HERMOGIUS of TUY, the founder in 915 of the Monastery of Labrugia in Galicia (north-western Spain). St. Hermogius was captured by the Moors and taken to Córdoba (southern Spain), but was later freed. His nephew, St. Pelagius (vide infra), who was captured as well, was kept as a prisoner. St. Hermogius reposed circa 942.
JOHN and PAUL of ROME, (Date Unknown), two Martyrs who suffered in Rome.
MAXENTIUS (MAIXENT) of POITOU, a monk at a monastery in Poitou (west-central France), now called Saint-Maixent, where he later served as Abbot. He was held in high esteem by the local population, whom he protected from the invading barbarians. St. Maxentius reposed in 515.
PELAGIUS (PELAYO) of CÓRDOBA, a youth and nephew of St. Hermogius of Tuy (vide supra). St. Pelagius was captured by the Moors with his uncle, but was not freed with him. He was offered freedom and other rewards only if he would accept Islam. For three years he steadfastly refused to renounce the True Faith, finally he was tortured, which he endured for six hours before finally reposing in 925. His relics were translated to León (Spain) in 967, and Oviedo (Spain) in 985.
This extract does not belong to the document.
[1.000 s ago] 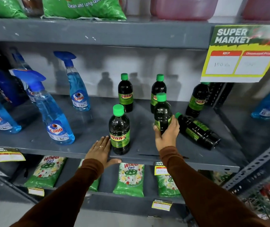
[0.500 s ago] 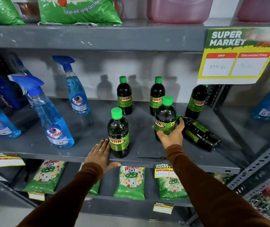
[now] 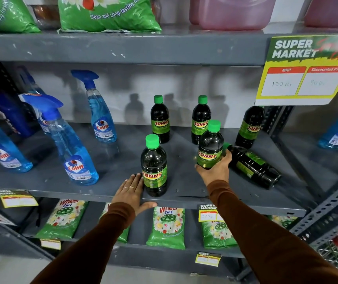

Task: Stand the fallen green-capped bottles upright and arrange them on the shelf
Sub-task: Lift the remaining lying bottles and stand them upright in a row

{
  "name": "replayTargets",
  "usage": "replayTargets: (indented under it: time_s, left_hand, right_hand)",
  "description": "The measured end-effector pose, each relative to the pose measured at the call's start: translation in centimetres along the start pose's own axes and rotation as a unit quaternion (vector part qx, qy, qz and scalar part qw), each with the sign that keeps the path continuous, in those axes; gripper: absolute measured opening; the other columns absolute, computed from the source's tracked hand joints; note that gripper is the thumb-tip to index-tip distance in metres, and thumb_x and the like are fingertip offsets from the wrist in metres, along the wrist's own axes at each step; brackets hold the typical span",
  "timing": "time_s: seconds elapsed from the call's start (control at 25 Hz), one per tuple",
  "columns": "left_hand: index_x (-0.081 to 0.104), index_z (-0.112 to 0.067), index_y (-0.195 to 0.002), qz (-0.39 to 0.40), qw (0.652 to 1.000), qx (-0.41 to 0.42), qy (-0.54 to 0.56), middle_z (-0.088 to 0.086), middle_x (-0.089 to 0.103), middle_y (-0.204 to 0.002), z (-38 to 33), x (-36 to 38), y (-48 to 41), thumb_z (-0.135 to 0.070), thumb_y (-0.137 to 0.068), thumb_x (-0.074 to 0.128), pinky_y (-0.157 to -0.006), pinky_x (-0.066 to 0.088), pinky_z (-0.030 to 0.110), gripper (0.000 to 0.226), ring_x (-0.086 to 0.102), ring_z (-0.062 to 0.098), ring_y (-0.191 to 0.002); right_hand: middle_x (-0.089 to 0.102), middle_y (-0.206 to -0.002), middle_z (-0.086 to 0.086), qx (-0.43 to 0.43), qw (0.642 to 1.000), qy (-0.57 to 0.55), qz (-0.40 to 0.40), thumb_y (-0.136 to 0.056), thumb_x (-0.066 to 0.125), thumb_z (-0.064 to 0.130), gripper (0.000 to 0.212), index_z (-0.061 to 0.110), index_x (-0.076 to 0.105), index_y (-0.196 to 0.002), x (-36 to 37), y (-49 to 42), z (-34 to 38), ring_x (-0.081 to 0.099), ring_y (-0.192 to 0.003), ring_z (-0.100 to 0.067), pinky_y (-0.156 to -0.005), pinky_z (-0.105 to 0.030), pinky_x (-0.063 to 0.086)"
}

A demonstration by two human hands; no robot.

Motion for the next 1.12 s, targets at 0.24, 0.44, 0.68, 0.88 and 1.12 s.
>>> replayTargets:
  time_s: [0.24,0.44,0.68,0.88,1.12]
  left_hand:
    - [0.009,-0.014,-0.142,-0.033,0.999,-0.022,0.010,0.006,0.011,-0.155,-0.2,0.0,0.8,-0.089,-0.036,-0.024,-0.116,0.006,0.036,0.135,0.007,0.022,-0.142]
    - [0.018,-0.014,-0.141,-0.048,0.998,-0.018,0.031,0.007,0.017,-0.154,-0.2,0.0,1.4,-0.088,-0.038,-0.024,-0.116,0.011,0.039,0.134,0.013,0.024,-0.141]
    - [0.021,-0.014,-0.140,-0.039,0.999,-0.001,0.028,0.009,0.021,-0.152,0.7,0.7,1.4,-0.085,-0.040,-0.029,-0.116,0.014,0.038,0.133,0.017,0.024,-0.141]
    - [0.018,-0.014,-0.141,-0.032,0.999,-0.001,0.015,0.009,0.017,-0.153,0.3,0.1,1.5,-0.082,-0.061,0.001,-0.116,0.012,0.037,0.106,0.014,0.024,-0.141]
    - [0.016,-0.015,-0.142,-0.024,0.999,-0.005,0.026,0.008,0.014,-0.154,0.3,0.2,1.6,-0.089,-0.036,-0.022,-0.117,0.011,0.038,0.135,0.011,0.024,-0.142]
  right_hand:
    - [0.062,-0.115,-0.016,0.022,0.995,0.088,0.048,-0.059,0.081,0.010,0.076,0.008,0.042,-0.124,-1.2,0.8,-0.3,0.058,-0.106,-0.029,-0.094,-0.033,0.044]
    - [0.064,-0.113,-0.013,0.027,0.988,0.116,0.102,-0.056,0.083,0.014,0.073,0.011,0.047,-0.119,-2.4,2.0,-0.8,0.058,-0.107,-0.029,-0.099,-0.040,0.045]
    - [0.064,-0.114,-0.011,0.014,0.979,0.152,0.138,-0.052,0.087,0.021,0.073,0.010,0.050,-0.114,-4.2,4.0,-0.7,0.058,-0.104,-0.025,-0.095,-0.034,0.046]
    - [0.065,-0.113,-0.010,0.023,0.973,0.171,0.150,-0.049,0.088,0.026,0.072,0.014,0.050,-0.109,-4.9,4.9,-0.9,0.059,-0.104,-0.026,-0.097,-0.039,0.047]
    - [0.063,-0.106,-0.003,0.033,0.960,0.160,0.229,-0.045,0.082,0.023,0.080,0.019,0.045,-0.115,-4.6,4.9,-1.4,0.059,-0.099,-0.023,-0.097,-0.043,0.047]
Point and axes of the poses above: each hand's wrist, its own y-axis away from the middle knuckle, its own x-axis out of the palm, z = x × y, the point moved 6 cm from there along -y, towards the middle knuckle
PERSEVERANDA (PECINNA, PEZAINE) of POITIERS, a holy virgin from Spain who, with her sisters Macrina and Columba, travelled to Poitiers (western France) where they founded a convent. While fleeing from a robber, circa 726, Perseveranda died at a place now called, Sainte-Pezaine, after her.
SALVIUS and SUPERIUS, Salvius was a bishop near Angouleme in France who was sent to Valenciennes (northern France) to enlighten the Flemish. A local noble took exception to his mission, and circa 768 murdered St. Salvius. He was hastily buried beneath a martyred companion. When the relics were discovered his anonymous companion was found first and thus called Superius (Above).
VIGILIUS of TRENT, a Roman noble who studied in Athens, and then settled, circa 380, in the area of Trent (north-eastern Italy). He was chosen by the locals to serve as the first Bishop of Trent in 387, and he more or less succeeded in uprooting paganism from his See. St. Vigilius was stoned to death in the nearby Val di Rendena for overturning a statue of Saturn, 405.
Prior to the Schism the Patriarchate of Rome was Orthodox, and fully in communion with the Orthodox Church. As Saint John of Shanghai and San Francisco +1966 said “The West was Orthodox for a thousand years, and her venerable Liturgy is far older than any of her heresies”.
In many cases there are several spelling versions of the names of saints from the British Isles. I use the Oxford Dictionary of National Biography version as the primary version with the more prevalent version in parenthesis e.g. Ceadda (Chad) of Lichfield.